▶ [Task to complete]
Below are the entries; give again exactly the lines from the one mentioning "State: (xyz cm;" through the one mentioning "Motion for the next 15", inclusive.

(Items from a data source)
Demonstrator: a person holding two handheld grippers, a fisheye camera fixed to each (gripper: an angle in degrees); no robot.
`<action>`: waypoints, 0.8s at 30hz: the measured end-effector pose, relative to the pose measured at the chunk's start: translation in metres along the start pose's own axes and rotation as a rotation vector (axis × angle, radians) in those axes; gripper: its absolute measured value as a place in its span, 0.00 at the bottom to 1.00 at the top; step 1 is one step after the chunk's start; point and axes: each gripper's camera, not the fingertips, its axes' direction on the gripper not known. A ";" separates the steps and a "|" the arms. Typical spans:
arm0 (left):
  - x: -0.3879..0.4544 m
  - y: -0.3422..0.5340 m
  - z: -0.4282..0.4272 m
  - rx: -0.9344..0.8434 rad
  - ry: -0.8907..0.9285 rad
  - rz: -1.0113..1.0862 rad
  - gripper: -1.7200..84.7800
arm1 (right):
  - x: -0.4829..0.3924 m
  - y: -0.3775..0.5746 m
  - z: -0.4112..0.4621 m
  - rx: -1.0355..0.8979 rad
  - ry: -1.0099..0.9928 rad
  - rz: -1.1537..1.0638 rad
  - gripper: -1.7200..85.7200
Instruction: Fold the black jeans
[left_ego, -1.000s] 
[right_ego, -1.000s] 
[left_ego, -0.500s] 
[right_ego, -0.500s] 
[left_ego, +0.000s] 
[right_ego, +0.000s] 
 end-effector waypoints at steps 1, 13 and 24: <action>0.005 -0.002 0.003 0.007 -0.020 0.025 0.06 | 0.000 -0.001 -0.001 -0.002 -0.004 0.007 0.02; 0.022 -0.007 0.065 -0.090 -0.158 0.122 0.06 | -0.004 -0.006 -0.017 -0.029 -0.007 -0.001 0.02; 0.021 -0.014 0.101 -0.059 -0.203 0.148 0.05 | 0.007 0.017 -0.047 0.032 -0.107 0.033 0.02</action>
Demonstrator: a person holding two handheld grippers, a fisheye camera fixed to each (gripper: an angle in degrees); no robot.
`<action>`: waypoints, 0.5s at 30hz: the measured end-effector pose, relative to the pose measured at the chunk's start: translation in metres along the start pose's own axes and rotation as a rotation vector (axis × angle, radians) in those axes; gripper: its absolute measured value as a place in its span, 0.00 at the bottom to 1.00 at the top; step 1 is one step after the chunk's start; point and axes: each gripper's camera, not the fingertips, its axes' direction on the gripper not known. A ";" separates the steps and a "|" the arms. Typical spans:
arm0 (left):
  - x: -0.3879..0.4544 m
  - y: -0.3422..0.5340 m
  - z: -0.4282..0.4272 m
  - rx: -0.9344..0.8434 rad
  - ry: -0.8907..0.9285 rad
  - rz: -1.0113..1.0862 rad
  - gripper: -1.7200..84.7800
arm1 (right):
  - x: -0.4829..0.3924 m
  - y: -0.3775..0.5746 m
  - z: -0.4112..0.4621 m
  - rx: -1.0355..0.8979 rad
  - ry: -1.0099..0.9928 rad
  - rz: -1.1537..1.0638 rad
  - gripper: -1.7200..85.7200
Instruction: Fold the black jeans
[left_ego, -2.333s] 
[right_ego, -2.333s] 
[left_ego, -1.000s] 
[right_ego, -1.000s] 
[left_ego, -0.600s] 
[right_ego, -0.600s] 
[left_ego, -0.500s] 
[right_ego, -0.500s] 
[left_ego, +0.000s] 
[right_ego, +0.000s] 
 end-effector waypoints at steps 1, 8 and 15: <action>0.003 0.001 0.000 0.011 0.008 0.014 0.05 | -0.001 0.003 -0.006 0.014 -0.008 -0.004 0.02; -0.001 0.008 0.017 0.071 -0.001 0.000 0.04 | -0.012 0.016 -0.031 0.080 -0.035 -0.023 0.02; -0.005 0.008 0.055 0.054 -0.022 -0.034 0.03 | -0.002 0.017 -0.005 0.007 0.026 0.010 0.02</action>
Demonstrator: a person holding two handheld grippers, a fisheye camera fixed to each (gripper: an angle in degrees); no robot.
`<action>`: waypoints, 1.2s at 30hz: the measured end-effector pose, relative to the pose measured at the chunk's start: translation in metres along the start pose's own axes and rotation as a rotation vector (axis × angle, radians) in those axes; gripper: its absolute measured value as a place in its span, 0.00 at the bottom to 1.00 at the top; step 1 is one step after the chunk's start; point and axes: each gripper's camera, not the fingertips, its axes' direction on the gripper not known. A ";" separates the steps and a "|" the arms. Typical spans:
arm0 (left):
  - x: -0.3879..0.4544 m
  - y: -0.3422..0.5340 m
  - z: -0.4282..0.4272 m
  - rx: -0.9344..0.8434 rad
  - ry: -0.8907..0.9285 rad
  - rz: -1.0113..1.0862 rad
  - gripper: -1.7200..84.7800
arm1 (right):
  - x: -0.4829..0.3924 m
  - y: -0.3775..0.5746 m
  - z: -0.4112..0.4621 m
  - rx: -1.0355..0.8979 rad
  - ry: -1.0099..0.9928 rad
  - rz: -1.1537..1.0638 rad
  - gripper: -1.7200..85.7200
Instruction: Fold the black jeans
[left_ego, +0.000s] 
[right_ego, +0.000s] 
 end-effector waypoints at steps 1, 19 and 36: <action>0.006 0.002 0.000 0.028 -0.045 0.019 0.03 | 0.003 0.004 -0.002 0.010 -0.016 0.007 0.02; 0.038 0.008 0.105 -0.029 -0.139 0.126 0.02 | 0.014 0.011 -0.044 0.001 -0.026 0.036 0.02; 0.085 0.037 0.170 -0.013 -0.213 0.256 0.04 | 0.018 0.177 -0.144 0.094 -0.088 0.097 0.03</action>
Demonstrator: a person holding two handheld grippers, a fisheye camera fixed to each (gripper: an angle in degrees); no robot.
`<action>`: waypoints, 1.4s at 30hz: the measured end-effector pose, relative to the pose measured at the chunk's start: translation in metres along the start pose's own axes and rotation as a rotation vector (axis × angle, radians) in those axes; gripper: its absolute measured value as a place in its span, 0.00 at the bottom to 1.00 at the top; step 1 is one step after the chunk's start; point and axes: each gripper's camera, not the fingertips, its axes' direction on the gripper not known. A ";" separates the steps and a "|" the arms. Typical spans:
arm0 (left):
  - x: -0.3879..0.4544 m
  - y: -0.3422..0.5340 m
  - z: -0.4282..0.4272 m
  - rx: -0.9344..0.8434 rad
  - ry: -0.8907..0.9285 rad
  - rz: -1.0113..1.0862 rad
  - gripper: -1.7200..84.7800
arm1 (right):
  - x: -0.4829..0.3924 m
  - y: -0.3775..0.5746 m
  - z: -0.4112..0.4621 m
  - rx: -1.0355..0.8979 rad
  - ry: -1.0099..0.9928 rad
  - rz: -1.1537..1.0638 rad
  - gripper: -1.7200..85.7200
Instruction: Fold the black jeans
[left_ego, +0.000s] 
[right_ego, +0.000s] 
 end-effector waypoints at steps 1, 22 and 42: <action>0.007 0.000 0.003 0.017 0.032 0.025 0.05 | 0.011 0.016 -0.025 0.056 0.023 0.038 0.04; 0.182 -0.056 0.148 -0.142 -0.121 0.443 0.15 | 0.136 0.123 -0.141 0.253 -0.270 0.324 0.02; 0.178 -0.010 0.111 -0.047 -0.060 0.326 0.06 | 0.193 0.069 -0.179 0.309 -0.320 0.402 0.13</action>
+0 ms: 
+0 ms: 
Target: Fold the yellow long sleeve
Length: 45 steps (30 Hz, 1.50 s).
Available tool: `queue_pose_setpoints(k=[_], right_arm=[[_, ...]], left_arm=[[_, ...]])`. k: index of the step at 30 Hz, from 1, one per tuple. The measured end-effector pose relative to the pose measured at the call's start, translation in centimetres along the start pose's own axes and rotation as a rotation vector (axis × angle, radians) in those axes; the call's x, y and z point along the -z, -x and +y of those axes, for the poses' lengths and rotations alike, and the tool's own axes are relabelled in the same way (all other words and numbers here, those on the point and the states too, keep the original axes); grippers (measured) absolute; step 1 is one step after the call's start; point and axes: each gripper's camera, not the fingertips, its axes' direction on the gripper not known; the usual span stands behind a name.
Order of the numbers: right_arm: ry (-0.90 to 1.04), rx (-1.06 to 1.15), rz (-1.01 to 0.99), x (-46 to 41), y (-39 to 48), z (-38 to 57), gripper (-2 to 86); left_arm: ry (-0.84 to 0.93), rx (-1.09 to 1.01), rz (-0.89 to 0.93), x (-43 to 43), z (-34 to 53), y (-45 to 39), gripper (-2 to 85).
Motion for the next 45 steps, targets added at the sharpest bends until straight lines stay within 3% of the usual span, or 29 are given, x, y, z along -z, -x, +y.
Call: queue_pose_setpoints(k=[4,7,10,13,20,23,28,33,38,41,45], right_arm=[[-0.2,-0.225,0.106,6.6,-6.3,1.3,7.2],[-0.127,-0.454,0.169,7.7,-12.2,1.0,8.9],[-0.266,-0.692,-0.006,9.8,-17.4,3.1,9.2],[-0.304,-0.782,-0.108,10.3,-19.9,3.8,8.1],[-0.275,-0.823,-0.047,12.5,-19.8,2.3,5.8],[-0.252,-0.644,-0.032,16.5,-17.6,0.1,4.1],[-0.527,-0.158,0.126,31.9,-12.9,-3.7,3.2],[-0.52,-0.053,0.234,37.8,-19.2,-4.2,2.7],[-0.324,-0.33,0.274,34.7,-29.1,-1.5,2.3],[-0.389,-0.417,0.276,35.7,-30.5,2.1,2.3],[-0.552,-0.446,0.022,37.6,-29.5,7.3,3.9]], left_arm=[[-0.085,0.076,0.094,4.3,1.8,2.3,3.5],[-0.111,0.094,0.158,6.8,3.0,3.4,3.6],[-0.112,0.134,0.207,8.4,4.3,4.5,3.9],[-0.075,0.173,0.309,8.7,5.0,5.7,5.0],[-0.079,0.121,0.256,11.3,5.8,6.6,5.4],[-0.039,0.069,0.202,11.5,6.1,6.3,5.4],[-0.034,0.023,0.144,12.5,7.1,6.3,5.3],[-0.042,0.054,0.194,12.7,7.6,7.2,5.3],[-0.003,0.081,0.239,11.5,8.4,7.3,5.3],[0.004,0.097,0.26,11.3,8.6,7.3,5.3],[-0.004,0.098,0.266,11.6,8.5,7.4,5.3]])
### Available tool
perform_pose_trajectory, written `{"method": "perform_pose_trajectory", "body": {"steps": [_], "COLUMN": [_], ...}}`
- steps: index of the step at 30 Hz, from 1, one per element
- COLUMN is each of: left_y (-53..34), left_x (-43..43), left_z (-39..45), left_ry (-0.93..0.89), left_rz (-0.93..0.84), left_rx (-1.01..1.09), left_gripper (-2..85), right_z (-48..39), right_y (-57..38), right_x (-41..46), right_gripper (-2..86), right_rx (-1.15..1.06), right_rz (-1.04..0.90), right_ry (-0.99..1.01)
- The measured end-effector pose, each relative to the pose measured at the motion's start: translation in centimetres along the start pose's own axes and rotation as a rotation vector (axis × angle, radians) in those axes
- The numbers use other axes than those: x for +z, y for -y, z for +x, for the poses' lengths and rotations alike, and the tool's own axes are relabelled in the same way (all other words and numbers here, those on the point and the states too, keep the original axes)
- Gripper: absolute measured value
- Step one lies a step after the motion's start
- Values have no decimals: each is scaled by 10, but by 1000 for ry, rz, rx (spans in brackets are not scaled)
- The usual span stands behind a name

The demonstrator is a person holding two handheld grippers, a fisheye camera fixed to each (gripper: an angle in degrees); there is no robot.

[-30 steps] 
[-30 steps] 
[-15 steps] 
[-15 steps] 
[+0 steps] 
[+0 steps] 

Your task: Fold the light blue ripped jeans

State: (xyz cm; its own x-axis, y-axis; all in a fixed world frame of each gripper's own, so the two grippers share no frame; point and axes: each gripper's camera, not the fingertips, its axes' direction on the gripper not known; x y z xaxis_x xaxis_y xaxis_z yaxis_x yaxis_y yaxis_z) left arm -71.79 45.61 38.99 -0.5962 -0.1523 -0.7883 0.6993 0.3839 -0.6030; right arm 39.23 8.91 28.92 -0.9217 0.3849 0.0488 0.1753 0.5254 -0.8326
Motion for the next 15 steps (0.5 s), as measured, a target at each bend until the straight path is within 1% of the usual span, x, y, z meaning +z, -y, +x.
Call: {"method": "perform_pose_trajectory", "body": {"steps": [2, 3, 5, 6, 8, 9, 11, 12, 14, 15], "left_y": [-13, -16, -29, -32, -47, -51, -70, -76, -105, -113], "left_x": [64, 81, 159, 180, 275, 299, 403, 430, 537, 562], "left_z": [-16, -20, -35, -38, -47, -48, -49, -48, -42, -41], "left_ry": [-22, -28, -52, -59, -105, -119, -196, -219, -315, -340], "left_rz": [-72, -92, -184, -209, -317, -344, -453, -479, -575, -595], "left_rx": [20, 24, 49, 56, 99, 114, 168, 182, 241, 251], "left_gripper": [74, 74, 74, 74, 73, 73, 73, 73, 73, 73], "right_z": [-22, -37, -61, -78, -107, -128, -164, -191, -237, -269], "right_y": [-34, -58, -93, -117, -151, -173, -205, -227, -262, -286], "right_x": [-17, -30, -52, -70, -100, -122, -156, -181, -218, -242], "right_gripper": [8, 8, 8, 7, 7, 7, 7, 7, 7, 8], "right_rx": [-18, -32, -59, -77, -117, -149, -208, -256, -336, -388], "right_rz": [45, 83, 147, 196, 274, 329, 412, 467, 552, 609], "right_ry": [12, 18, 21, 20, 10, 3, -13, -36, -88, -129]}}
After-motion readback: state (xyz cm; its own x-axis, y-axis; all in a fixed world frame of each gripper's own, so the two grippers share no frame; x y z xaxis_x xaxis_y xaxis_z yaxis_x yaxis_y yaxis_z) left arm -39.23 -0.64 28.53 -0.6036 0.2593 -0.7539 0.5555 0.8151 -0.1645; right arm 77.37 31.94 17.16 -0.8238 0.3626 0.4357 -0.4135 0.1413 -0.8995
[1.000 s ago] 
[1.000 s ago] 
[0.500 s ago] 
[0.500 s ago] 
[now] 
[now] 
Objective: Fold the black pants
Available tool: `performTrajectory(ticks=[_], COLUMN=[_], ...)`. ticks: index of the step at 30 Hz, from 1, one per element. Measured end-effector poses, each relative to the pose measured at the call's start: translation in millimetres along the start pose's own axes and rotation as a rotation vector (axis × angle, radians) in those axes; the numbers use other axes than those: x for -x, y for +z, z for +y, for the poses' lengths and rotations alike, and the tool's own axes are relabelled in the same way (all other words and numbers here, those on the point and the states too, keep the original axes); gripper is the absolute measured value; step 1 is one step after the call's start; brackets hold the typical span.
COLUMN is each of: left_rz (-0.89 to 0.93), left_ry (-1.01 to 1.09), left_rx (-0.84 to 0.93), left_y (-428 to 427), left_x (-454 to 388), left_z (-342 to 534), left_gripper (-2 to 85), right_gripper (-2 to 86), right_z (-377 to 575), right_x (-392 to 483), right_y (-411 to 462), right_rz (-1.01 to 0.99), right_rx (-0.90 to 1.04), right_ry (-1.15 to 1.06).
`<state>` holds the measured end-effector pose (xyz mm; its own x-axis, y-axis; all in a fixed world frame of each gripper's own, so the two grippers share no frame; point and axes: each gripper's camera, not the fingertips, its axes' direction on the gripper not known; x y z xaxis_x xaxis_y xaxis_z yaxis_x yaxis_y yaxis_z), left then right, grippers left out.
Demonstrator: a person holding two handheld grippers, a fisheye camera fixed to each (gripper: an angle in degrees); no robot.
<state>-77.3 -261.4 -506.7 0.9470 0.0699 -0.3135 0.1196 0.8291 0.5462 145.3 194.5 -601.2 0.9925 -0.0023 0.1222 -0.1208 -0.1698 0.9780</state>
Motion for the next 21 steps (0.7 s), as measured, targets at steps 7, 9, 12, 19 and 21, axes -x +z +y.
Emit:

▶ [Output for this task]
State: (xyz cm; its own x-axis, y-axis; all in a fixed world frame of each gripper's own, so the two grippers share no frame; point and axes: each gripper's camera, not the fingertips, its axes' direction on the gripper not known; x y z xaxis_x xaxis_y xaxis_z yaxis_x yaxis_y yaxis_z) left arm -71.79 45.61 38.99 -0.5962 -0.1523 -0.7883 0.6993 0.3839 -0.6030; right arm 39.23 8.91 28.92 -0.9217 0.3849 0.0488 0.1753 0.5254 -0.8326
Motion for the next 15 steps (0.5 s), as measured, a target at each bend until the straight path is within 1% of the usual span, x, y, z meaning +z, -y, +x.

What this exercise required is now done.